Many of the numbers we've seen indicate that the majority of the work and expense in running a crowdfunding campaign lies in "driving traffic" - making potential backers aware of your project. And Kickstarter doesn't help with this at all.
To do an even halfway-decent job with many of the steps above, we had to develop pretty serious web-development skills. Check out our standing desk calculator page. Before building that page, I had never written a line of CSS or JavaScript in my life. Due to that experience, and many others since then, we're now quite capable of building an awesome web experience in-house.
In fact, we have everything Kickstarter would have provided us set up on our own domain now, and it only took us about 150 hours. Compared to the estimated 8,000 hours we've put into developing and launching Topo so far - well that only represents about 1% of our time. So why would we give up 5% of our users' hard-earned money?
Because that's truly what it means. Avoiding Kickstarter's 5% fee means we can charge 5% less. And that's a huge deal to us, because we want to reward early backers for their instrumental participation as much as possible.
A Note on Credibility
One benefit Kickstarter offers (we think, anyway) is credibility. Ordering a product that won't be delivered for a few months requires some serious trust, and seeing that Kickstarter logo at the top of the page probably helps address that. But we believe that our inherent honesty and transparency (combined with great testimonials from beta testers and partners) will make up for that in the mind of the potential backer.
We are also public with our names and info, so any failure to deliver would surely damage our reputations irreparably. Combine that with a no-strings money-back guarantee until we ship product, and we hope that potential backers see there's really nothing to lose (and much to gain!).
Kickstarter Would Prevent Us from Doing Some Very Cool Stuff
We've seen time and time again that social media sharing and blog coverage is the make-or-break for crowdfunding campaigns. It seems pretty obvious, but if you want to be successful, you need a lot of people to see your site. And those people have to come from somewhere.
So we had a great idea (borrowed from the way online marketplaces like Amazon have run for more than a decade). We wanted to create custom links that allow us to track who drives backers to our site. Then we can reward the biggest promoters with discounts, payments, or even just serious public gratitude.

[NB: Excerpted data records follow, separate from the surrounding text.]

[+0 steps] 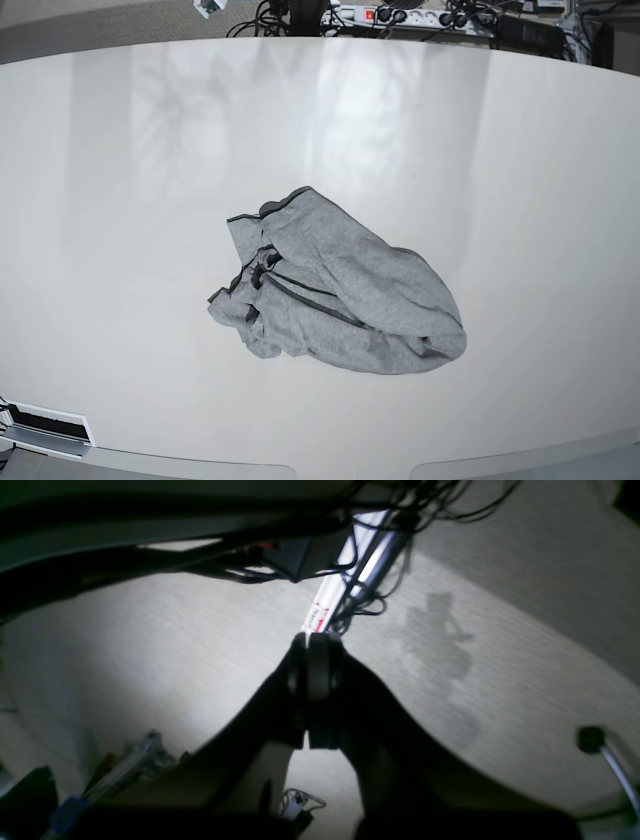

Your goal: Layout the t-shirt on the table in an organized manner, then fold the t-shirt properly

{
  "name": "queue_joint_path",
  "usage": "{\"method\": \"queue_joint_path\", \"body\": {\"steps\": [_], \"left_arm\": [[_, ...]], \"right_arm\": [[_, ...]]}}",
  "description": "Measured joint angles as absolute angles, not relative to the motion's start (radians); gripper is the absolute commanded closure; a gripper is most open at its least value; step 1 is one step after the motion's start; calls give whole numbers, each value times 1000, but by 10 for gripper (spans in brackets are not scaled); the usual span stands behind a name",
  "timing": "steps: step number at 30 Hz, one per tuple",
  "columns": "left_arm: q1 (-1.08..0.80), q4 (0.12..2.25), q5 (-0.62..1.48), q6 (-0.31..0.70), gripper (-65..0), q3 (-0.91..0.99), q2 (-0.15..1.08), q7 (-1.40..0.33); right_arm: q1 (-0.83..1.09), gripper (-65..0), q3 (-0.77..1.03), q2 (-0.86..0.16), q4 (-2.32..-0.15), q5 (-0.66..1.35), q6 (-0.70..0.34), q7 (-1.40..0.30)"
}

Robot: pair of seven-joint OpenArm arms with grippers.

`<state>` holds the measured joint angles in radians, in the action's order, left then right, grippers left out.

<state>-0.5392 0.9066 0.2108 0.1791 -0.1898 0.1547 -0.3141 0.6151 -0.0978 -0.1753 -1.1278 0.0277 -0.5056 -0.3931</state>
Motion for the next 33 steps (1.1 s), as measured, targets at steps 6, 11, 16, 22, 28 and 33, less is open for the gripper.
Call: {"method": "queue_joint_path", "body": {"steps": [6, 11, 16, 22, 28, 33], "left_arm": [[-703, 1177, 300, 173, 0, -191, 237, -332], [-862, 1497, 304, 153, 0, -176, 290, -375], [-1007, 1801, 295, 133, 0, -97, 319, -397], [-1053, 2107, 297, 134, 0, 53, 319, -444], [-949, 2218, 329, 136, 0, 92, 319, -448], [-799, 2216, 328, 136, 0, 92, 319, -477]], "right_arm": [[799, 0, -101, -258, -1415, 187, -387, -540], [920, 0, -98, -325, -1721, 200, -299, -591], [1045, 0, -73, -347, -1997, 98, -231, -647], [1099, 0, 66, -346, -2244, 74, -171, -685], [999, 0, 147, -345, -2292, 80, -287, -552], [799, 0, 146, -340, -2291, 236, -405, -498]]}}
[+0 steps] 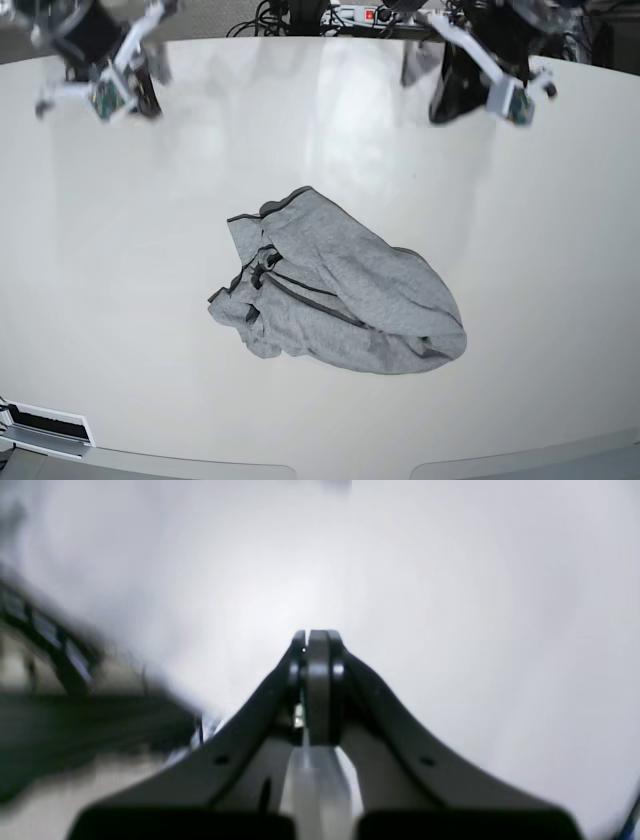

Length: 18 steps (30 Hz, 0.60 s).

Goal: Layout the t-shirt on the table in an organized manner, then fold the t-shirt properly
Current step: 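Lower both grippers onto the crumpled grey t-shirt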

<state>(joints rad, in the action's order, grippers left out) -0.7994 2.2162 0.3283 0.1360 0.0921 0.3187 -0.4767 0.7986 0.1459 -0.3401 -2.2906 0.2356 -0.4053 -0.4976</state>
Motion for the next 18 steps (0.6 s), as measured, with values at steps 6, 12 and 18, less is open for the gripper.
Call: {"method": "queue_joint_path", "body": {"steps": [6, 12, 18], "left_arm": [[-715, 2177, 321, 136, 0, 92, 316, -479], [-608, 1992, 317, 197, 0, 92, 317, -461], [-475, 1774, 323, 229, 0, 91, 318, -467]], "right_arm": [[619, 0, 119, -325, -2273, 315, -421, -476], [434, -35, -60, -319, -2066, 312, -445, -472], [209, -266, -281, -310, -1818, 252, -437, -459]]}}
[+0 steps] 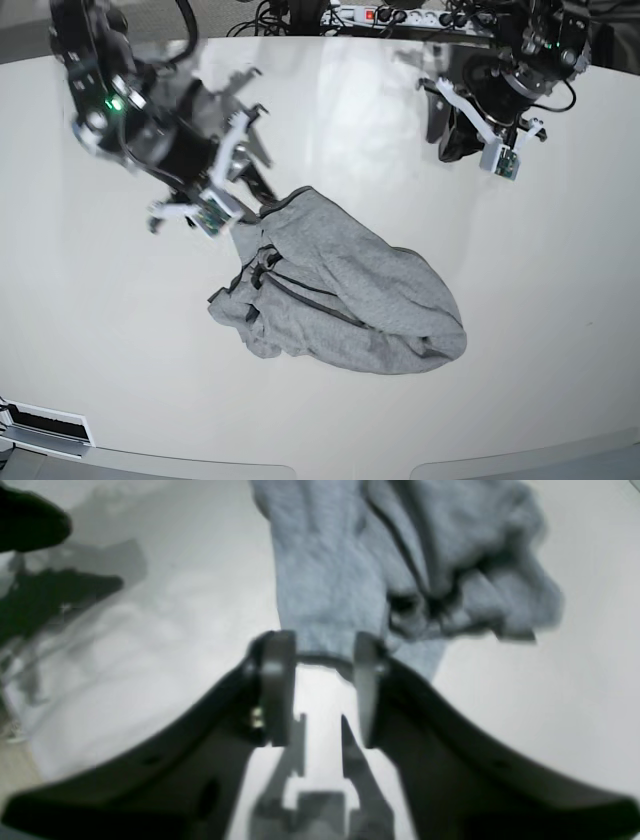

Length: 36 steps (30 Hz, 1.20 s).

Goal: Layout the t-shirt on the table in an organized manner, then fold the t-shirt properly
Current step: 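Lower both grippers onto the crumpled grey t-shirt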

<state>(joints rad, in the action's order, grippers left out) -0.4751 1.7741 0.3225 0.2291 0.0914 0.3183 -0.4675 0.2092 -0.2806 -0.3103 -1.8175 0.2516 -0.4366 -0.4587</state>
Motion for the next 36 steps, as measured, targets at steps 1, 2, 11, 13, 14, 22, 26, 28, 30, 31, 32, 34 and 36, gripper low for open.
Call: {"method": "queue_joint_path", "body": {"steps": [1, 2, 11, 13, 14, 22, 26, 28, 30, 31, 32, 34, 36], "left_arm": [[-458, 1756, 325, 226, 0, 91, 318, -467], [-448, 1744, 325, 226, 0, 91, 317, -467], [-419, 1737, 326, 236, 0, 91, 316, -466], [-419, 1737, 326, 237, 0, 91, 316, -467], [-418, 1737, 326, 236, 0, 91, 316, -467], [-419, 1737, 326, 259, 0, 91, 318, -466], [-421, 1737, 326, 322, 0, 91, 328, -468], [-421, 1737, 326, 321, 0, 91, 331, -468], [-421, 1737, 326, 319, 0, 91, 331, -461], [-421, 1737, 326, 319, 0, 91, 330, -448], [-421, 1737, 326, 319, 0, 91, 330, -443], [-421, 1737, 326, 319, 0, 91, 330, -442], [-421, 1737, 326, 319, -68, 91, 330, -441]], "right_arm": [[178, -280, -302, -300, -1780, 223, -430, -459], [147, -290, -319, -286, -1739, 201, -414, -459], [-79, -187, -337, -155, -1317, 169, -382, -460], [-98, -18, -337, -139, -1301, 165, -438, -476], [-101, 0, -337, -133, -1308, 168, -479, -481], [-104, 0, -339, -116, -1593, 455, -692, -592], [-106, 0, -338, -116, -1663, 620, -693, -628], [-105, 0, -349, -117, -1662, 666, -692, -707], [-104, 0, -387, -118, -1662, 719, -688, -762], [-102, 0, -416, -118, -1662, 752, -689, -768], [-102, 0, -449, -117, -1662, 774, -689, -770], [-95, 0, -520, -97, -1662, 776, -689, -781], [-81, 0, -594, -72, -1662, 731, -689, -788]]}}
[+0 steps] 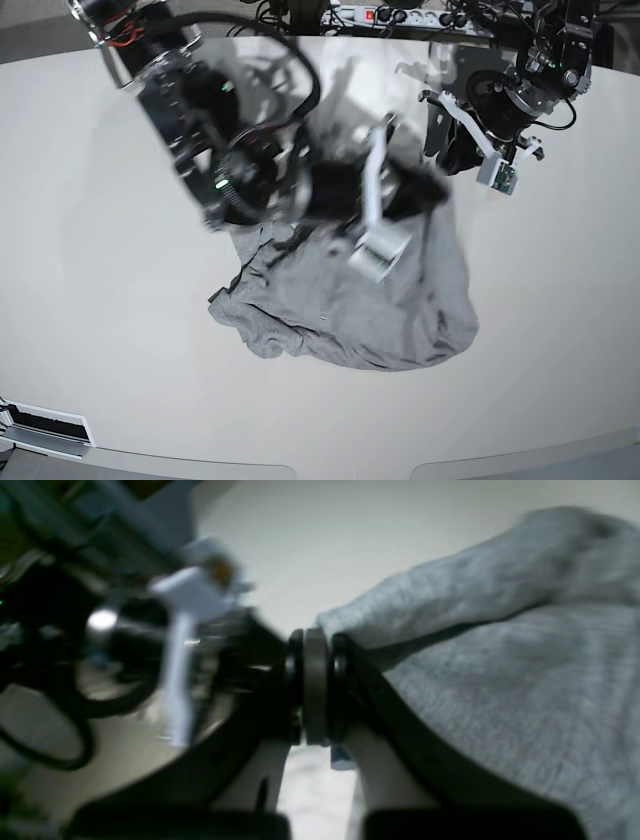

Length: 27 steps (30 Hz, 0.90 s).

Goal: Layout the t-shirt on the table in an organized manner, then fold the t-shirt properly
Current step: 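Lower both grippers onto the crumpled grey t-shirt, then grasp the t-shirt fabric with the right gripper and lift it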

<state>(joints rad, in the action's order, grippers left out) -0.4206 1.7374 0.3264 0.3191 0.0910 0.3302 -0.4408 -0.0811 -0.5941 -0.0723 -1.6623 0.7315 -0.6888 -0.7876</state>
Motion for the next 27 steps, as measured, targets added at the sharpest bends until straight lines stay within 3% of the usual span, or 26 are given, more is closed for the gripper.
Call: {"method": "queue_joint_path", "body": {"steps": [5, 7, 9, 11, 17, 21, 27], "left_arm": [[-421, 1737, 309, 316, -281, 91, 331, -437], [-421, 1737, 315, 314, -328, 93, 331, -426], [-421, 1737, 312, 311, -332, 94, 334, -426], [-421, 1737, 306, 307, -332, 94, 336, -424], [-418, 1738, 284, 302, -332, 94, 335, -423], [-421, 1738, 279, 315, -332, 91, 332, -446], [-421, 1738, 171, 169, -332, 87, 404, -445]], "right_arm": [[-76, 0, -699, 23, -1662, 509, -689, -789], [-78, -131, -707, 55, -1662, 447, -689, -778], [-78, -322, -706, 83, -1661, 380, -658, -778], [-84, -446, -701, 102, -1661, 302, -647, -780], [-139, -456, -678, 116, -1661, 213, -629, -799], [-167, -456, -570, 122, -1662, 183, -598, -828], [-155, -456, -372, 76, -1662, 312, -652, -876]]}}
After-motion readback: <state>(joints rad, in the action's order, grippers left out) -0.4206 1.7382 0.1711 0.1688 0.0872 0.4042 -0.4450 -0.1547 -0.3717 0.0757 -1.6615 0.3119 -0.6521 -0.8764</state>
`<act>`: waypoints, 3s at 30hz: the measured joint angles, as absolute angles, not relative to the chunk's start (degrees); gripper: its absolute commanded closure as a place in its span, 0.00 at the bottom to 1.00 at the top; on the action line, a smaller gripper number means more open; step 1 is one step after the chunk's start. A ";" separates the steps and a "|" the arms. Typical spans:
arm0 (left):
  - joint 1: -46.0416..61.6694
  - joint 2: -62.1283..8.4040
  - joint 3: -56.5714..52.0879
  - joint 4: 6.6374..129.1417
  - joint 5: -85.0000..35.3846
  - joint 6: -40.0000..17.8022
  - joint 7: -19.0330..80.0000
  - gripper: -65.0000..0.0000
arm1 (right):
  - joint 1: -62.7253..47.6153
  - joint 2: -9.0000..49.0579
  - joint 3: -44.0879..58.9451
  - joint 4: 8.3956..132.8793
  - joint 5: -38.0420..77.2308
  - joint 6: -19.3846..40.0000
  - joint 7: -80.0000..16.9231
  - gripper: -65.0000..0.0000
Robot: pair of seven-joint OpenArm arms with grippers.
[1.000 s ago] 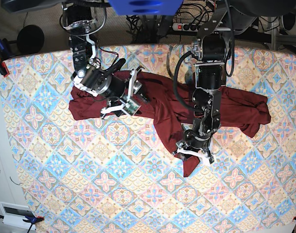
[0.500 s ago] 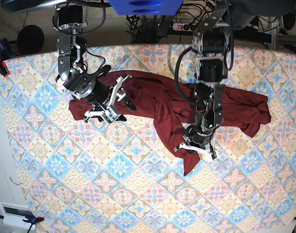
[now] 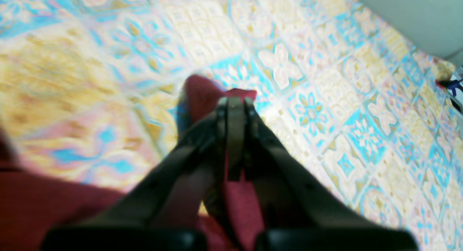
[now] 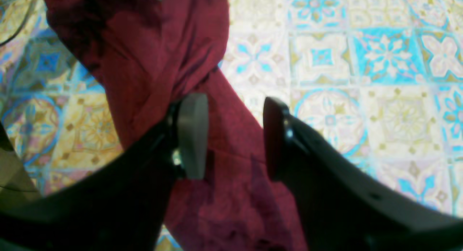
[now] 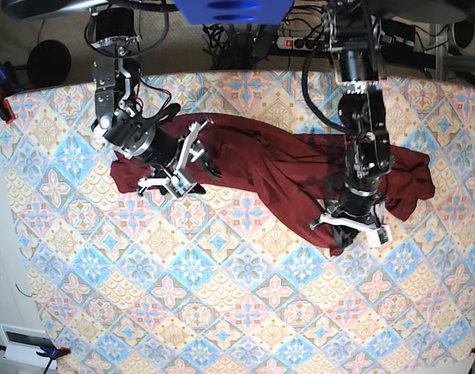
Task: Layout the t-shirt on the table in an organized manner, then fold the t-shirt properly
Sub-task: 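Drag the grasped shirt section with the left gripper back toward its end, then straighten the shirt strip with the left gripper, pulling its end outward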
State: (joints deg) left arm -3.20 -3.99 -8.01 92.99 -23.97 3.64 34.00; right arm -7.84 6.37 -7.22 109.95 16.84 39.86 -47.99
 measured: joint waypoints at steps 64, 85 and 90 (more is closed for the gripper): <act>3.64 -47.22 -23.44 72.60 -53.69 -14.44 62.92 0.33 | -9.06 6.35 -7.44 110.39 16.82 39.86 -48.01 0.63; -2.26 -35.75 -16.38 66.65 -31.42 -14.94 55.66 0.33 | -9.08 6.33 -7.49 111.18 16.82 39.90 -48.03 0.63; -3.79 -34.39 -16.73 60.99 -31.24 -15.20 51.29 0.33 | -9.10 6.35 -7.49 111.20 16.82 39.94 -48.05 0.63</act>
State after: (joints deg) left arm -3.79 -34.39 -16.73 60.99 -31.24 -15.20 51.29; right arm -9.10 6.35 -7.49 111.20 16.82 39.94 -48.05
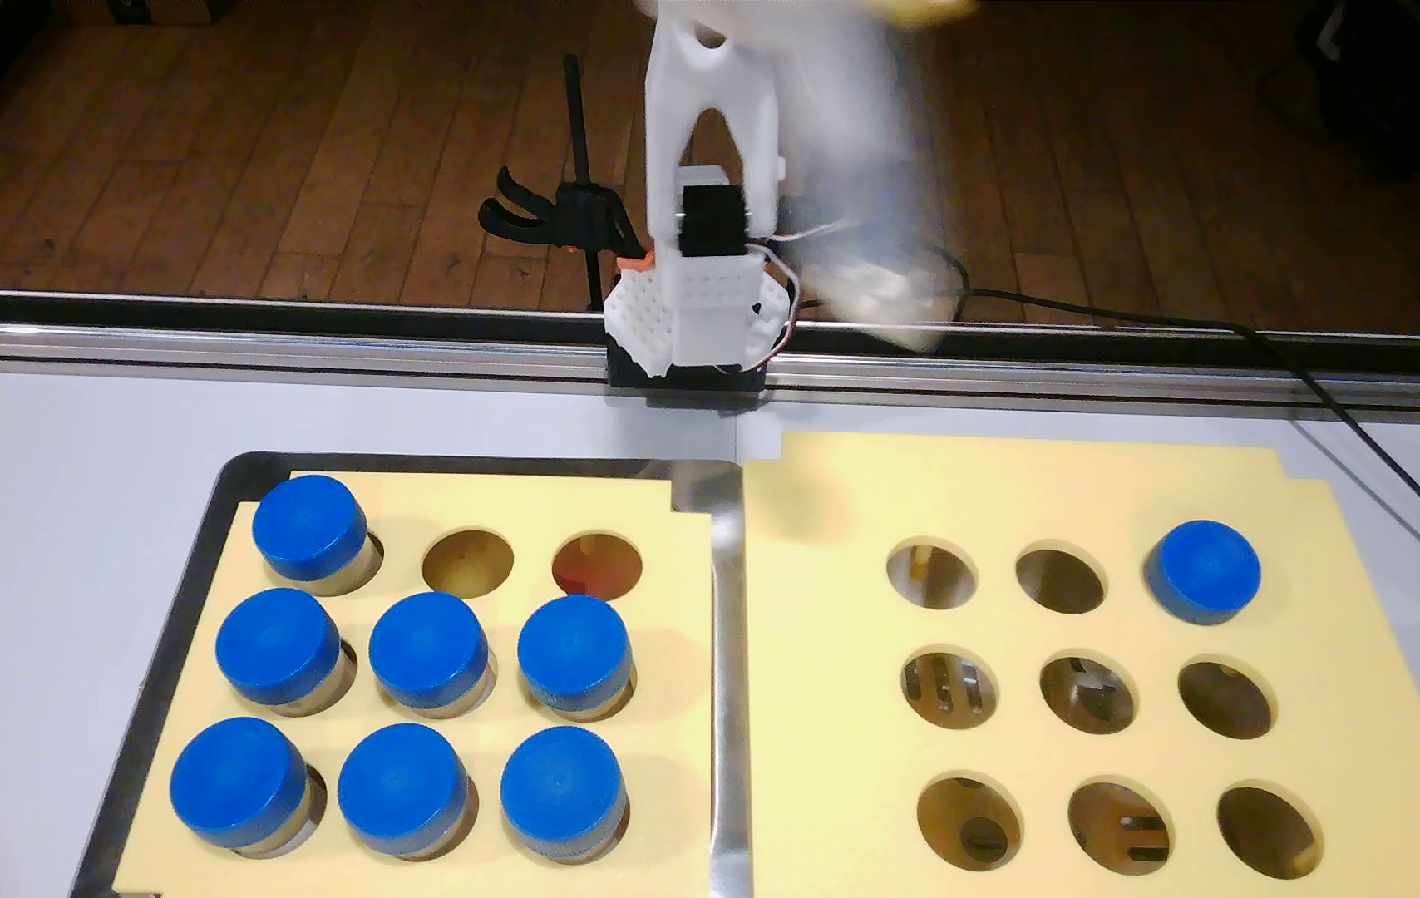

We've also developed a "leaderboard" that shows who is helping to grow our community during the campaign. As we see it, those fervent fans deserve acknowledgment and reciprocation for their help and support.
Launching on Kickstarter wouldn't allow either of these. Sharing would have been incentivized with nothing beyond saying "please". And we think that's a serious bummer. Shouldn't Topo's most ardent supporters be recognized and rewarded for their extra effort in launching an awesome product?
Does This Mean No One Should Ever Use Kickstarter?
No, it definitely does not. If you can't (or don't want to) build a web page, 5% of raise is a decent fee. And we should remember that crowdfunding is largely only possible because of the great work Kickstarter has done.
10 years ago, would you consider paying for a product you wouldn't see for months, in an effort to help push something into existence that would never exist without you? I wouldn't have. But thanks to the popularization of crowdfunding - which Kickstarter was instrumental in - millions of people have done it multiple times, and will again.
75,000 successfully-funded projects is nothing to sneeze at, and many of those products wouldn't have existed without Kickstarter. We should applaud them for their foundational role in an exciting ecosystem.
But we should also recognize that their platform is not ideal for every project or company. And that there are still plenty of improvements to crowdfunding on the horizon (some inside Kickstarter, I'm sure).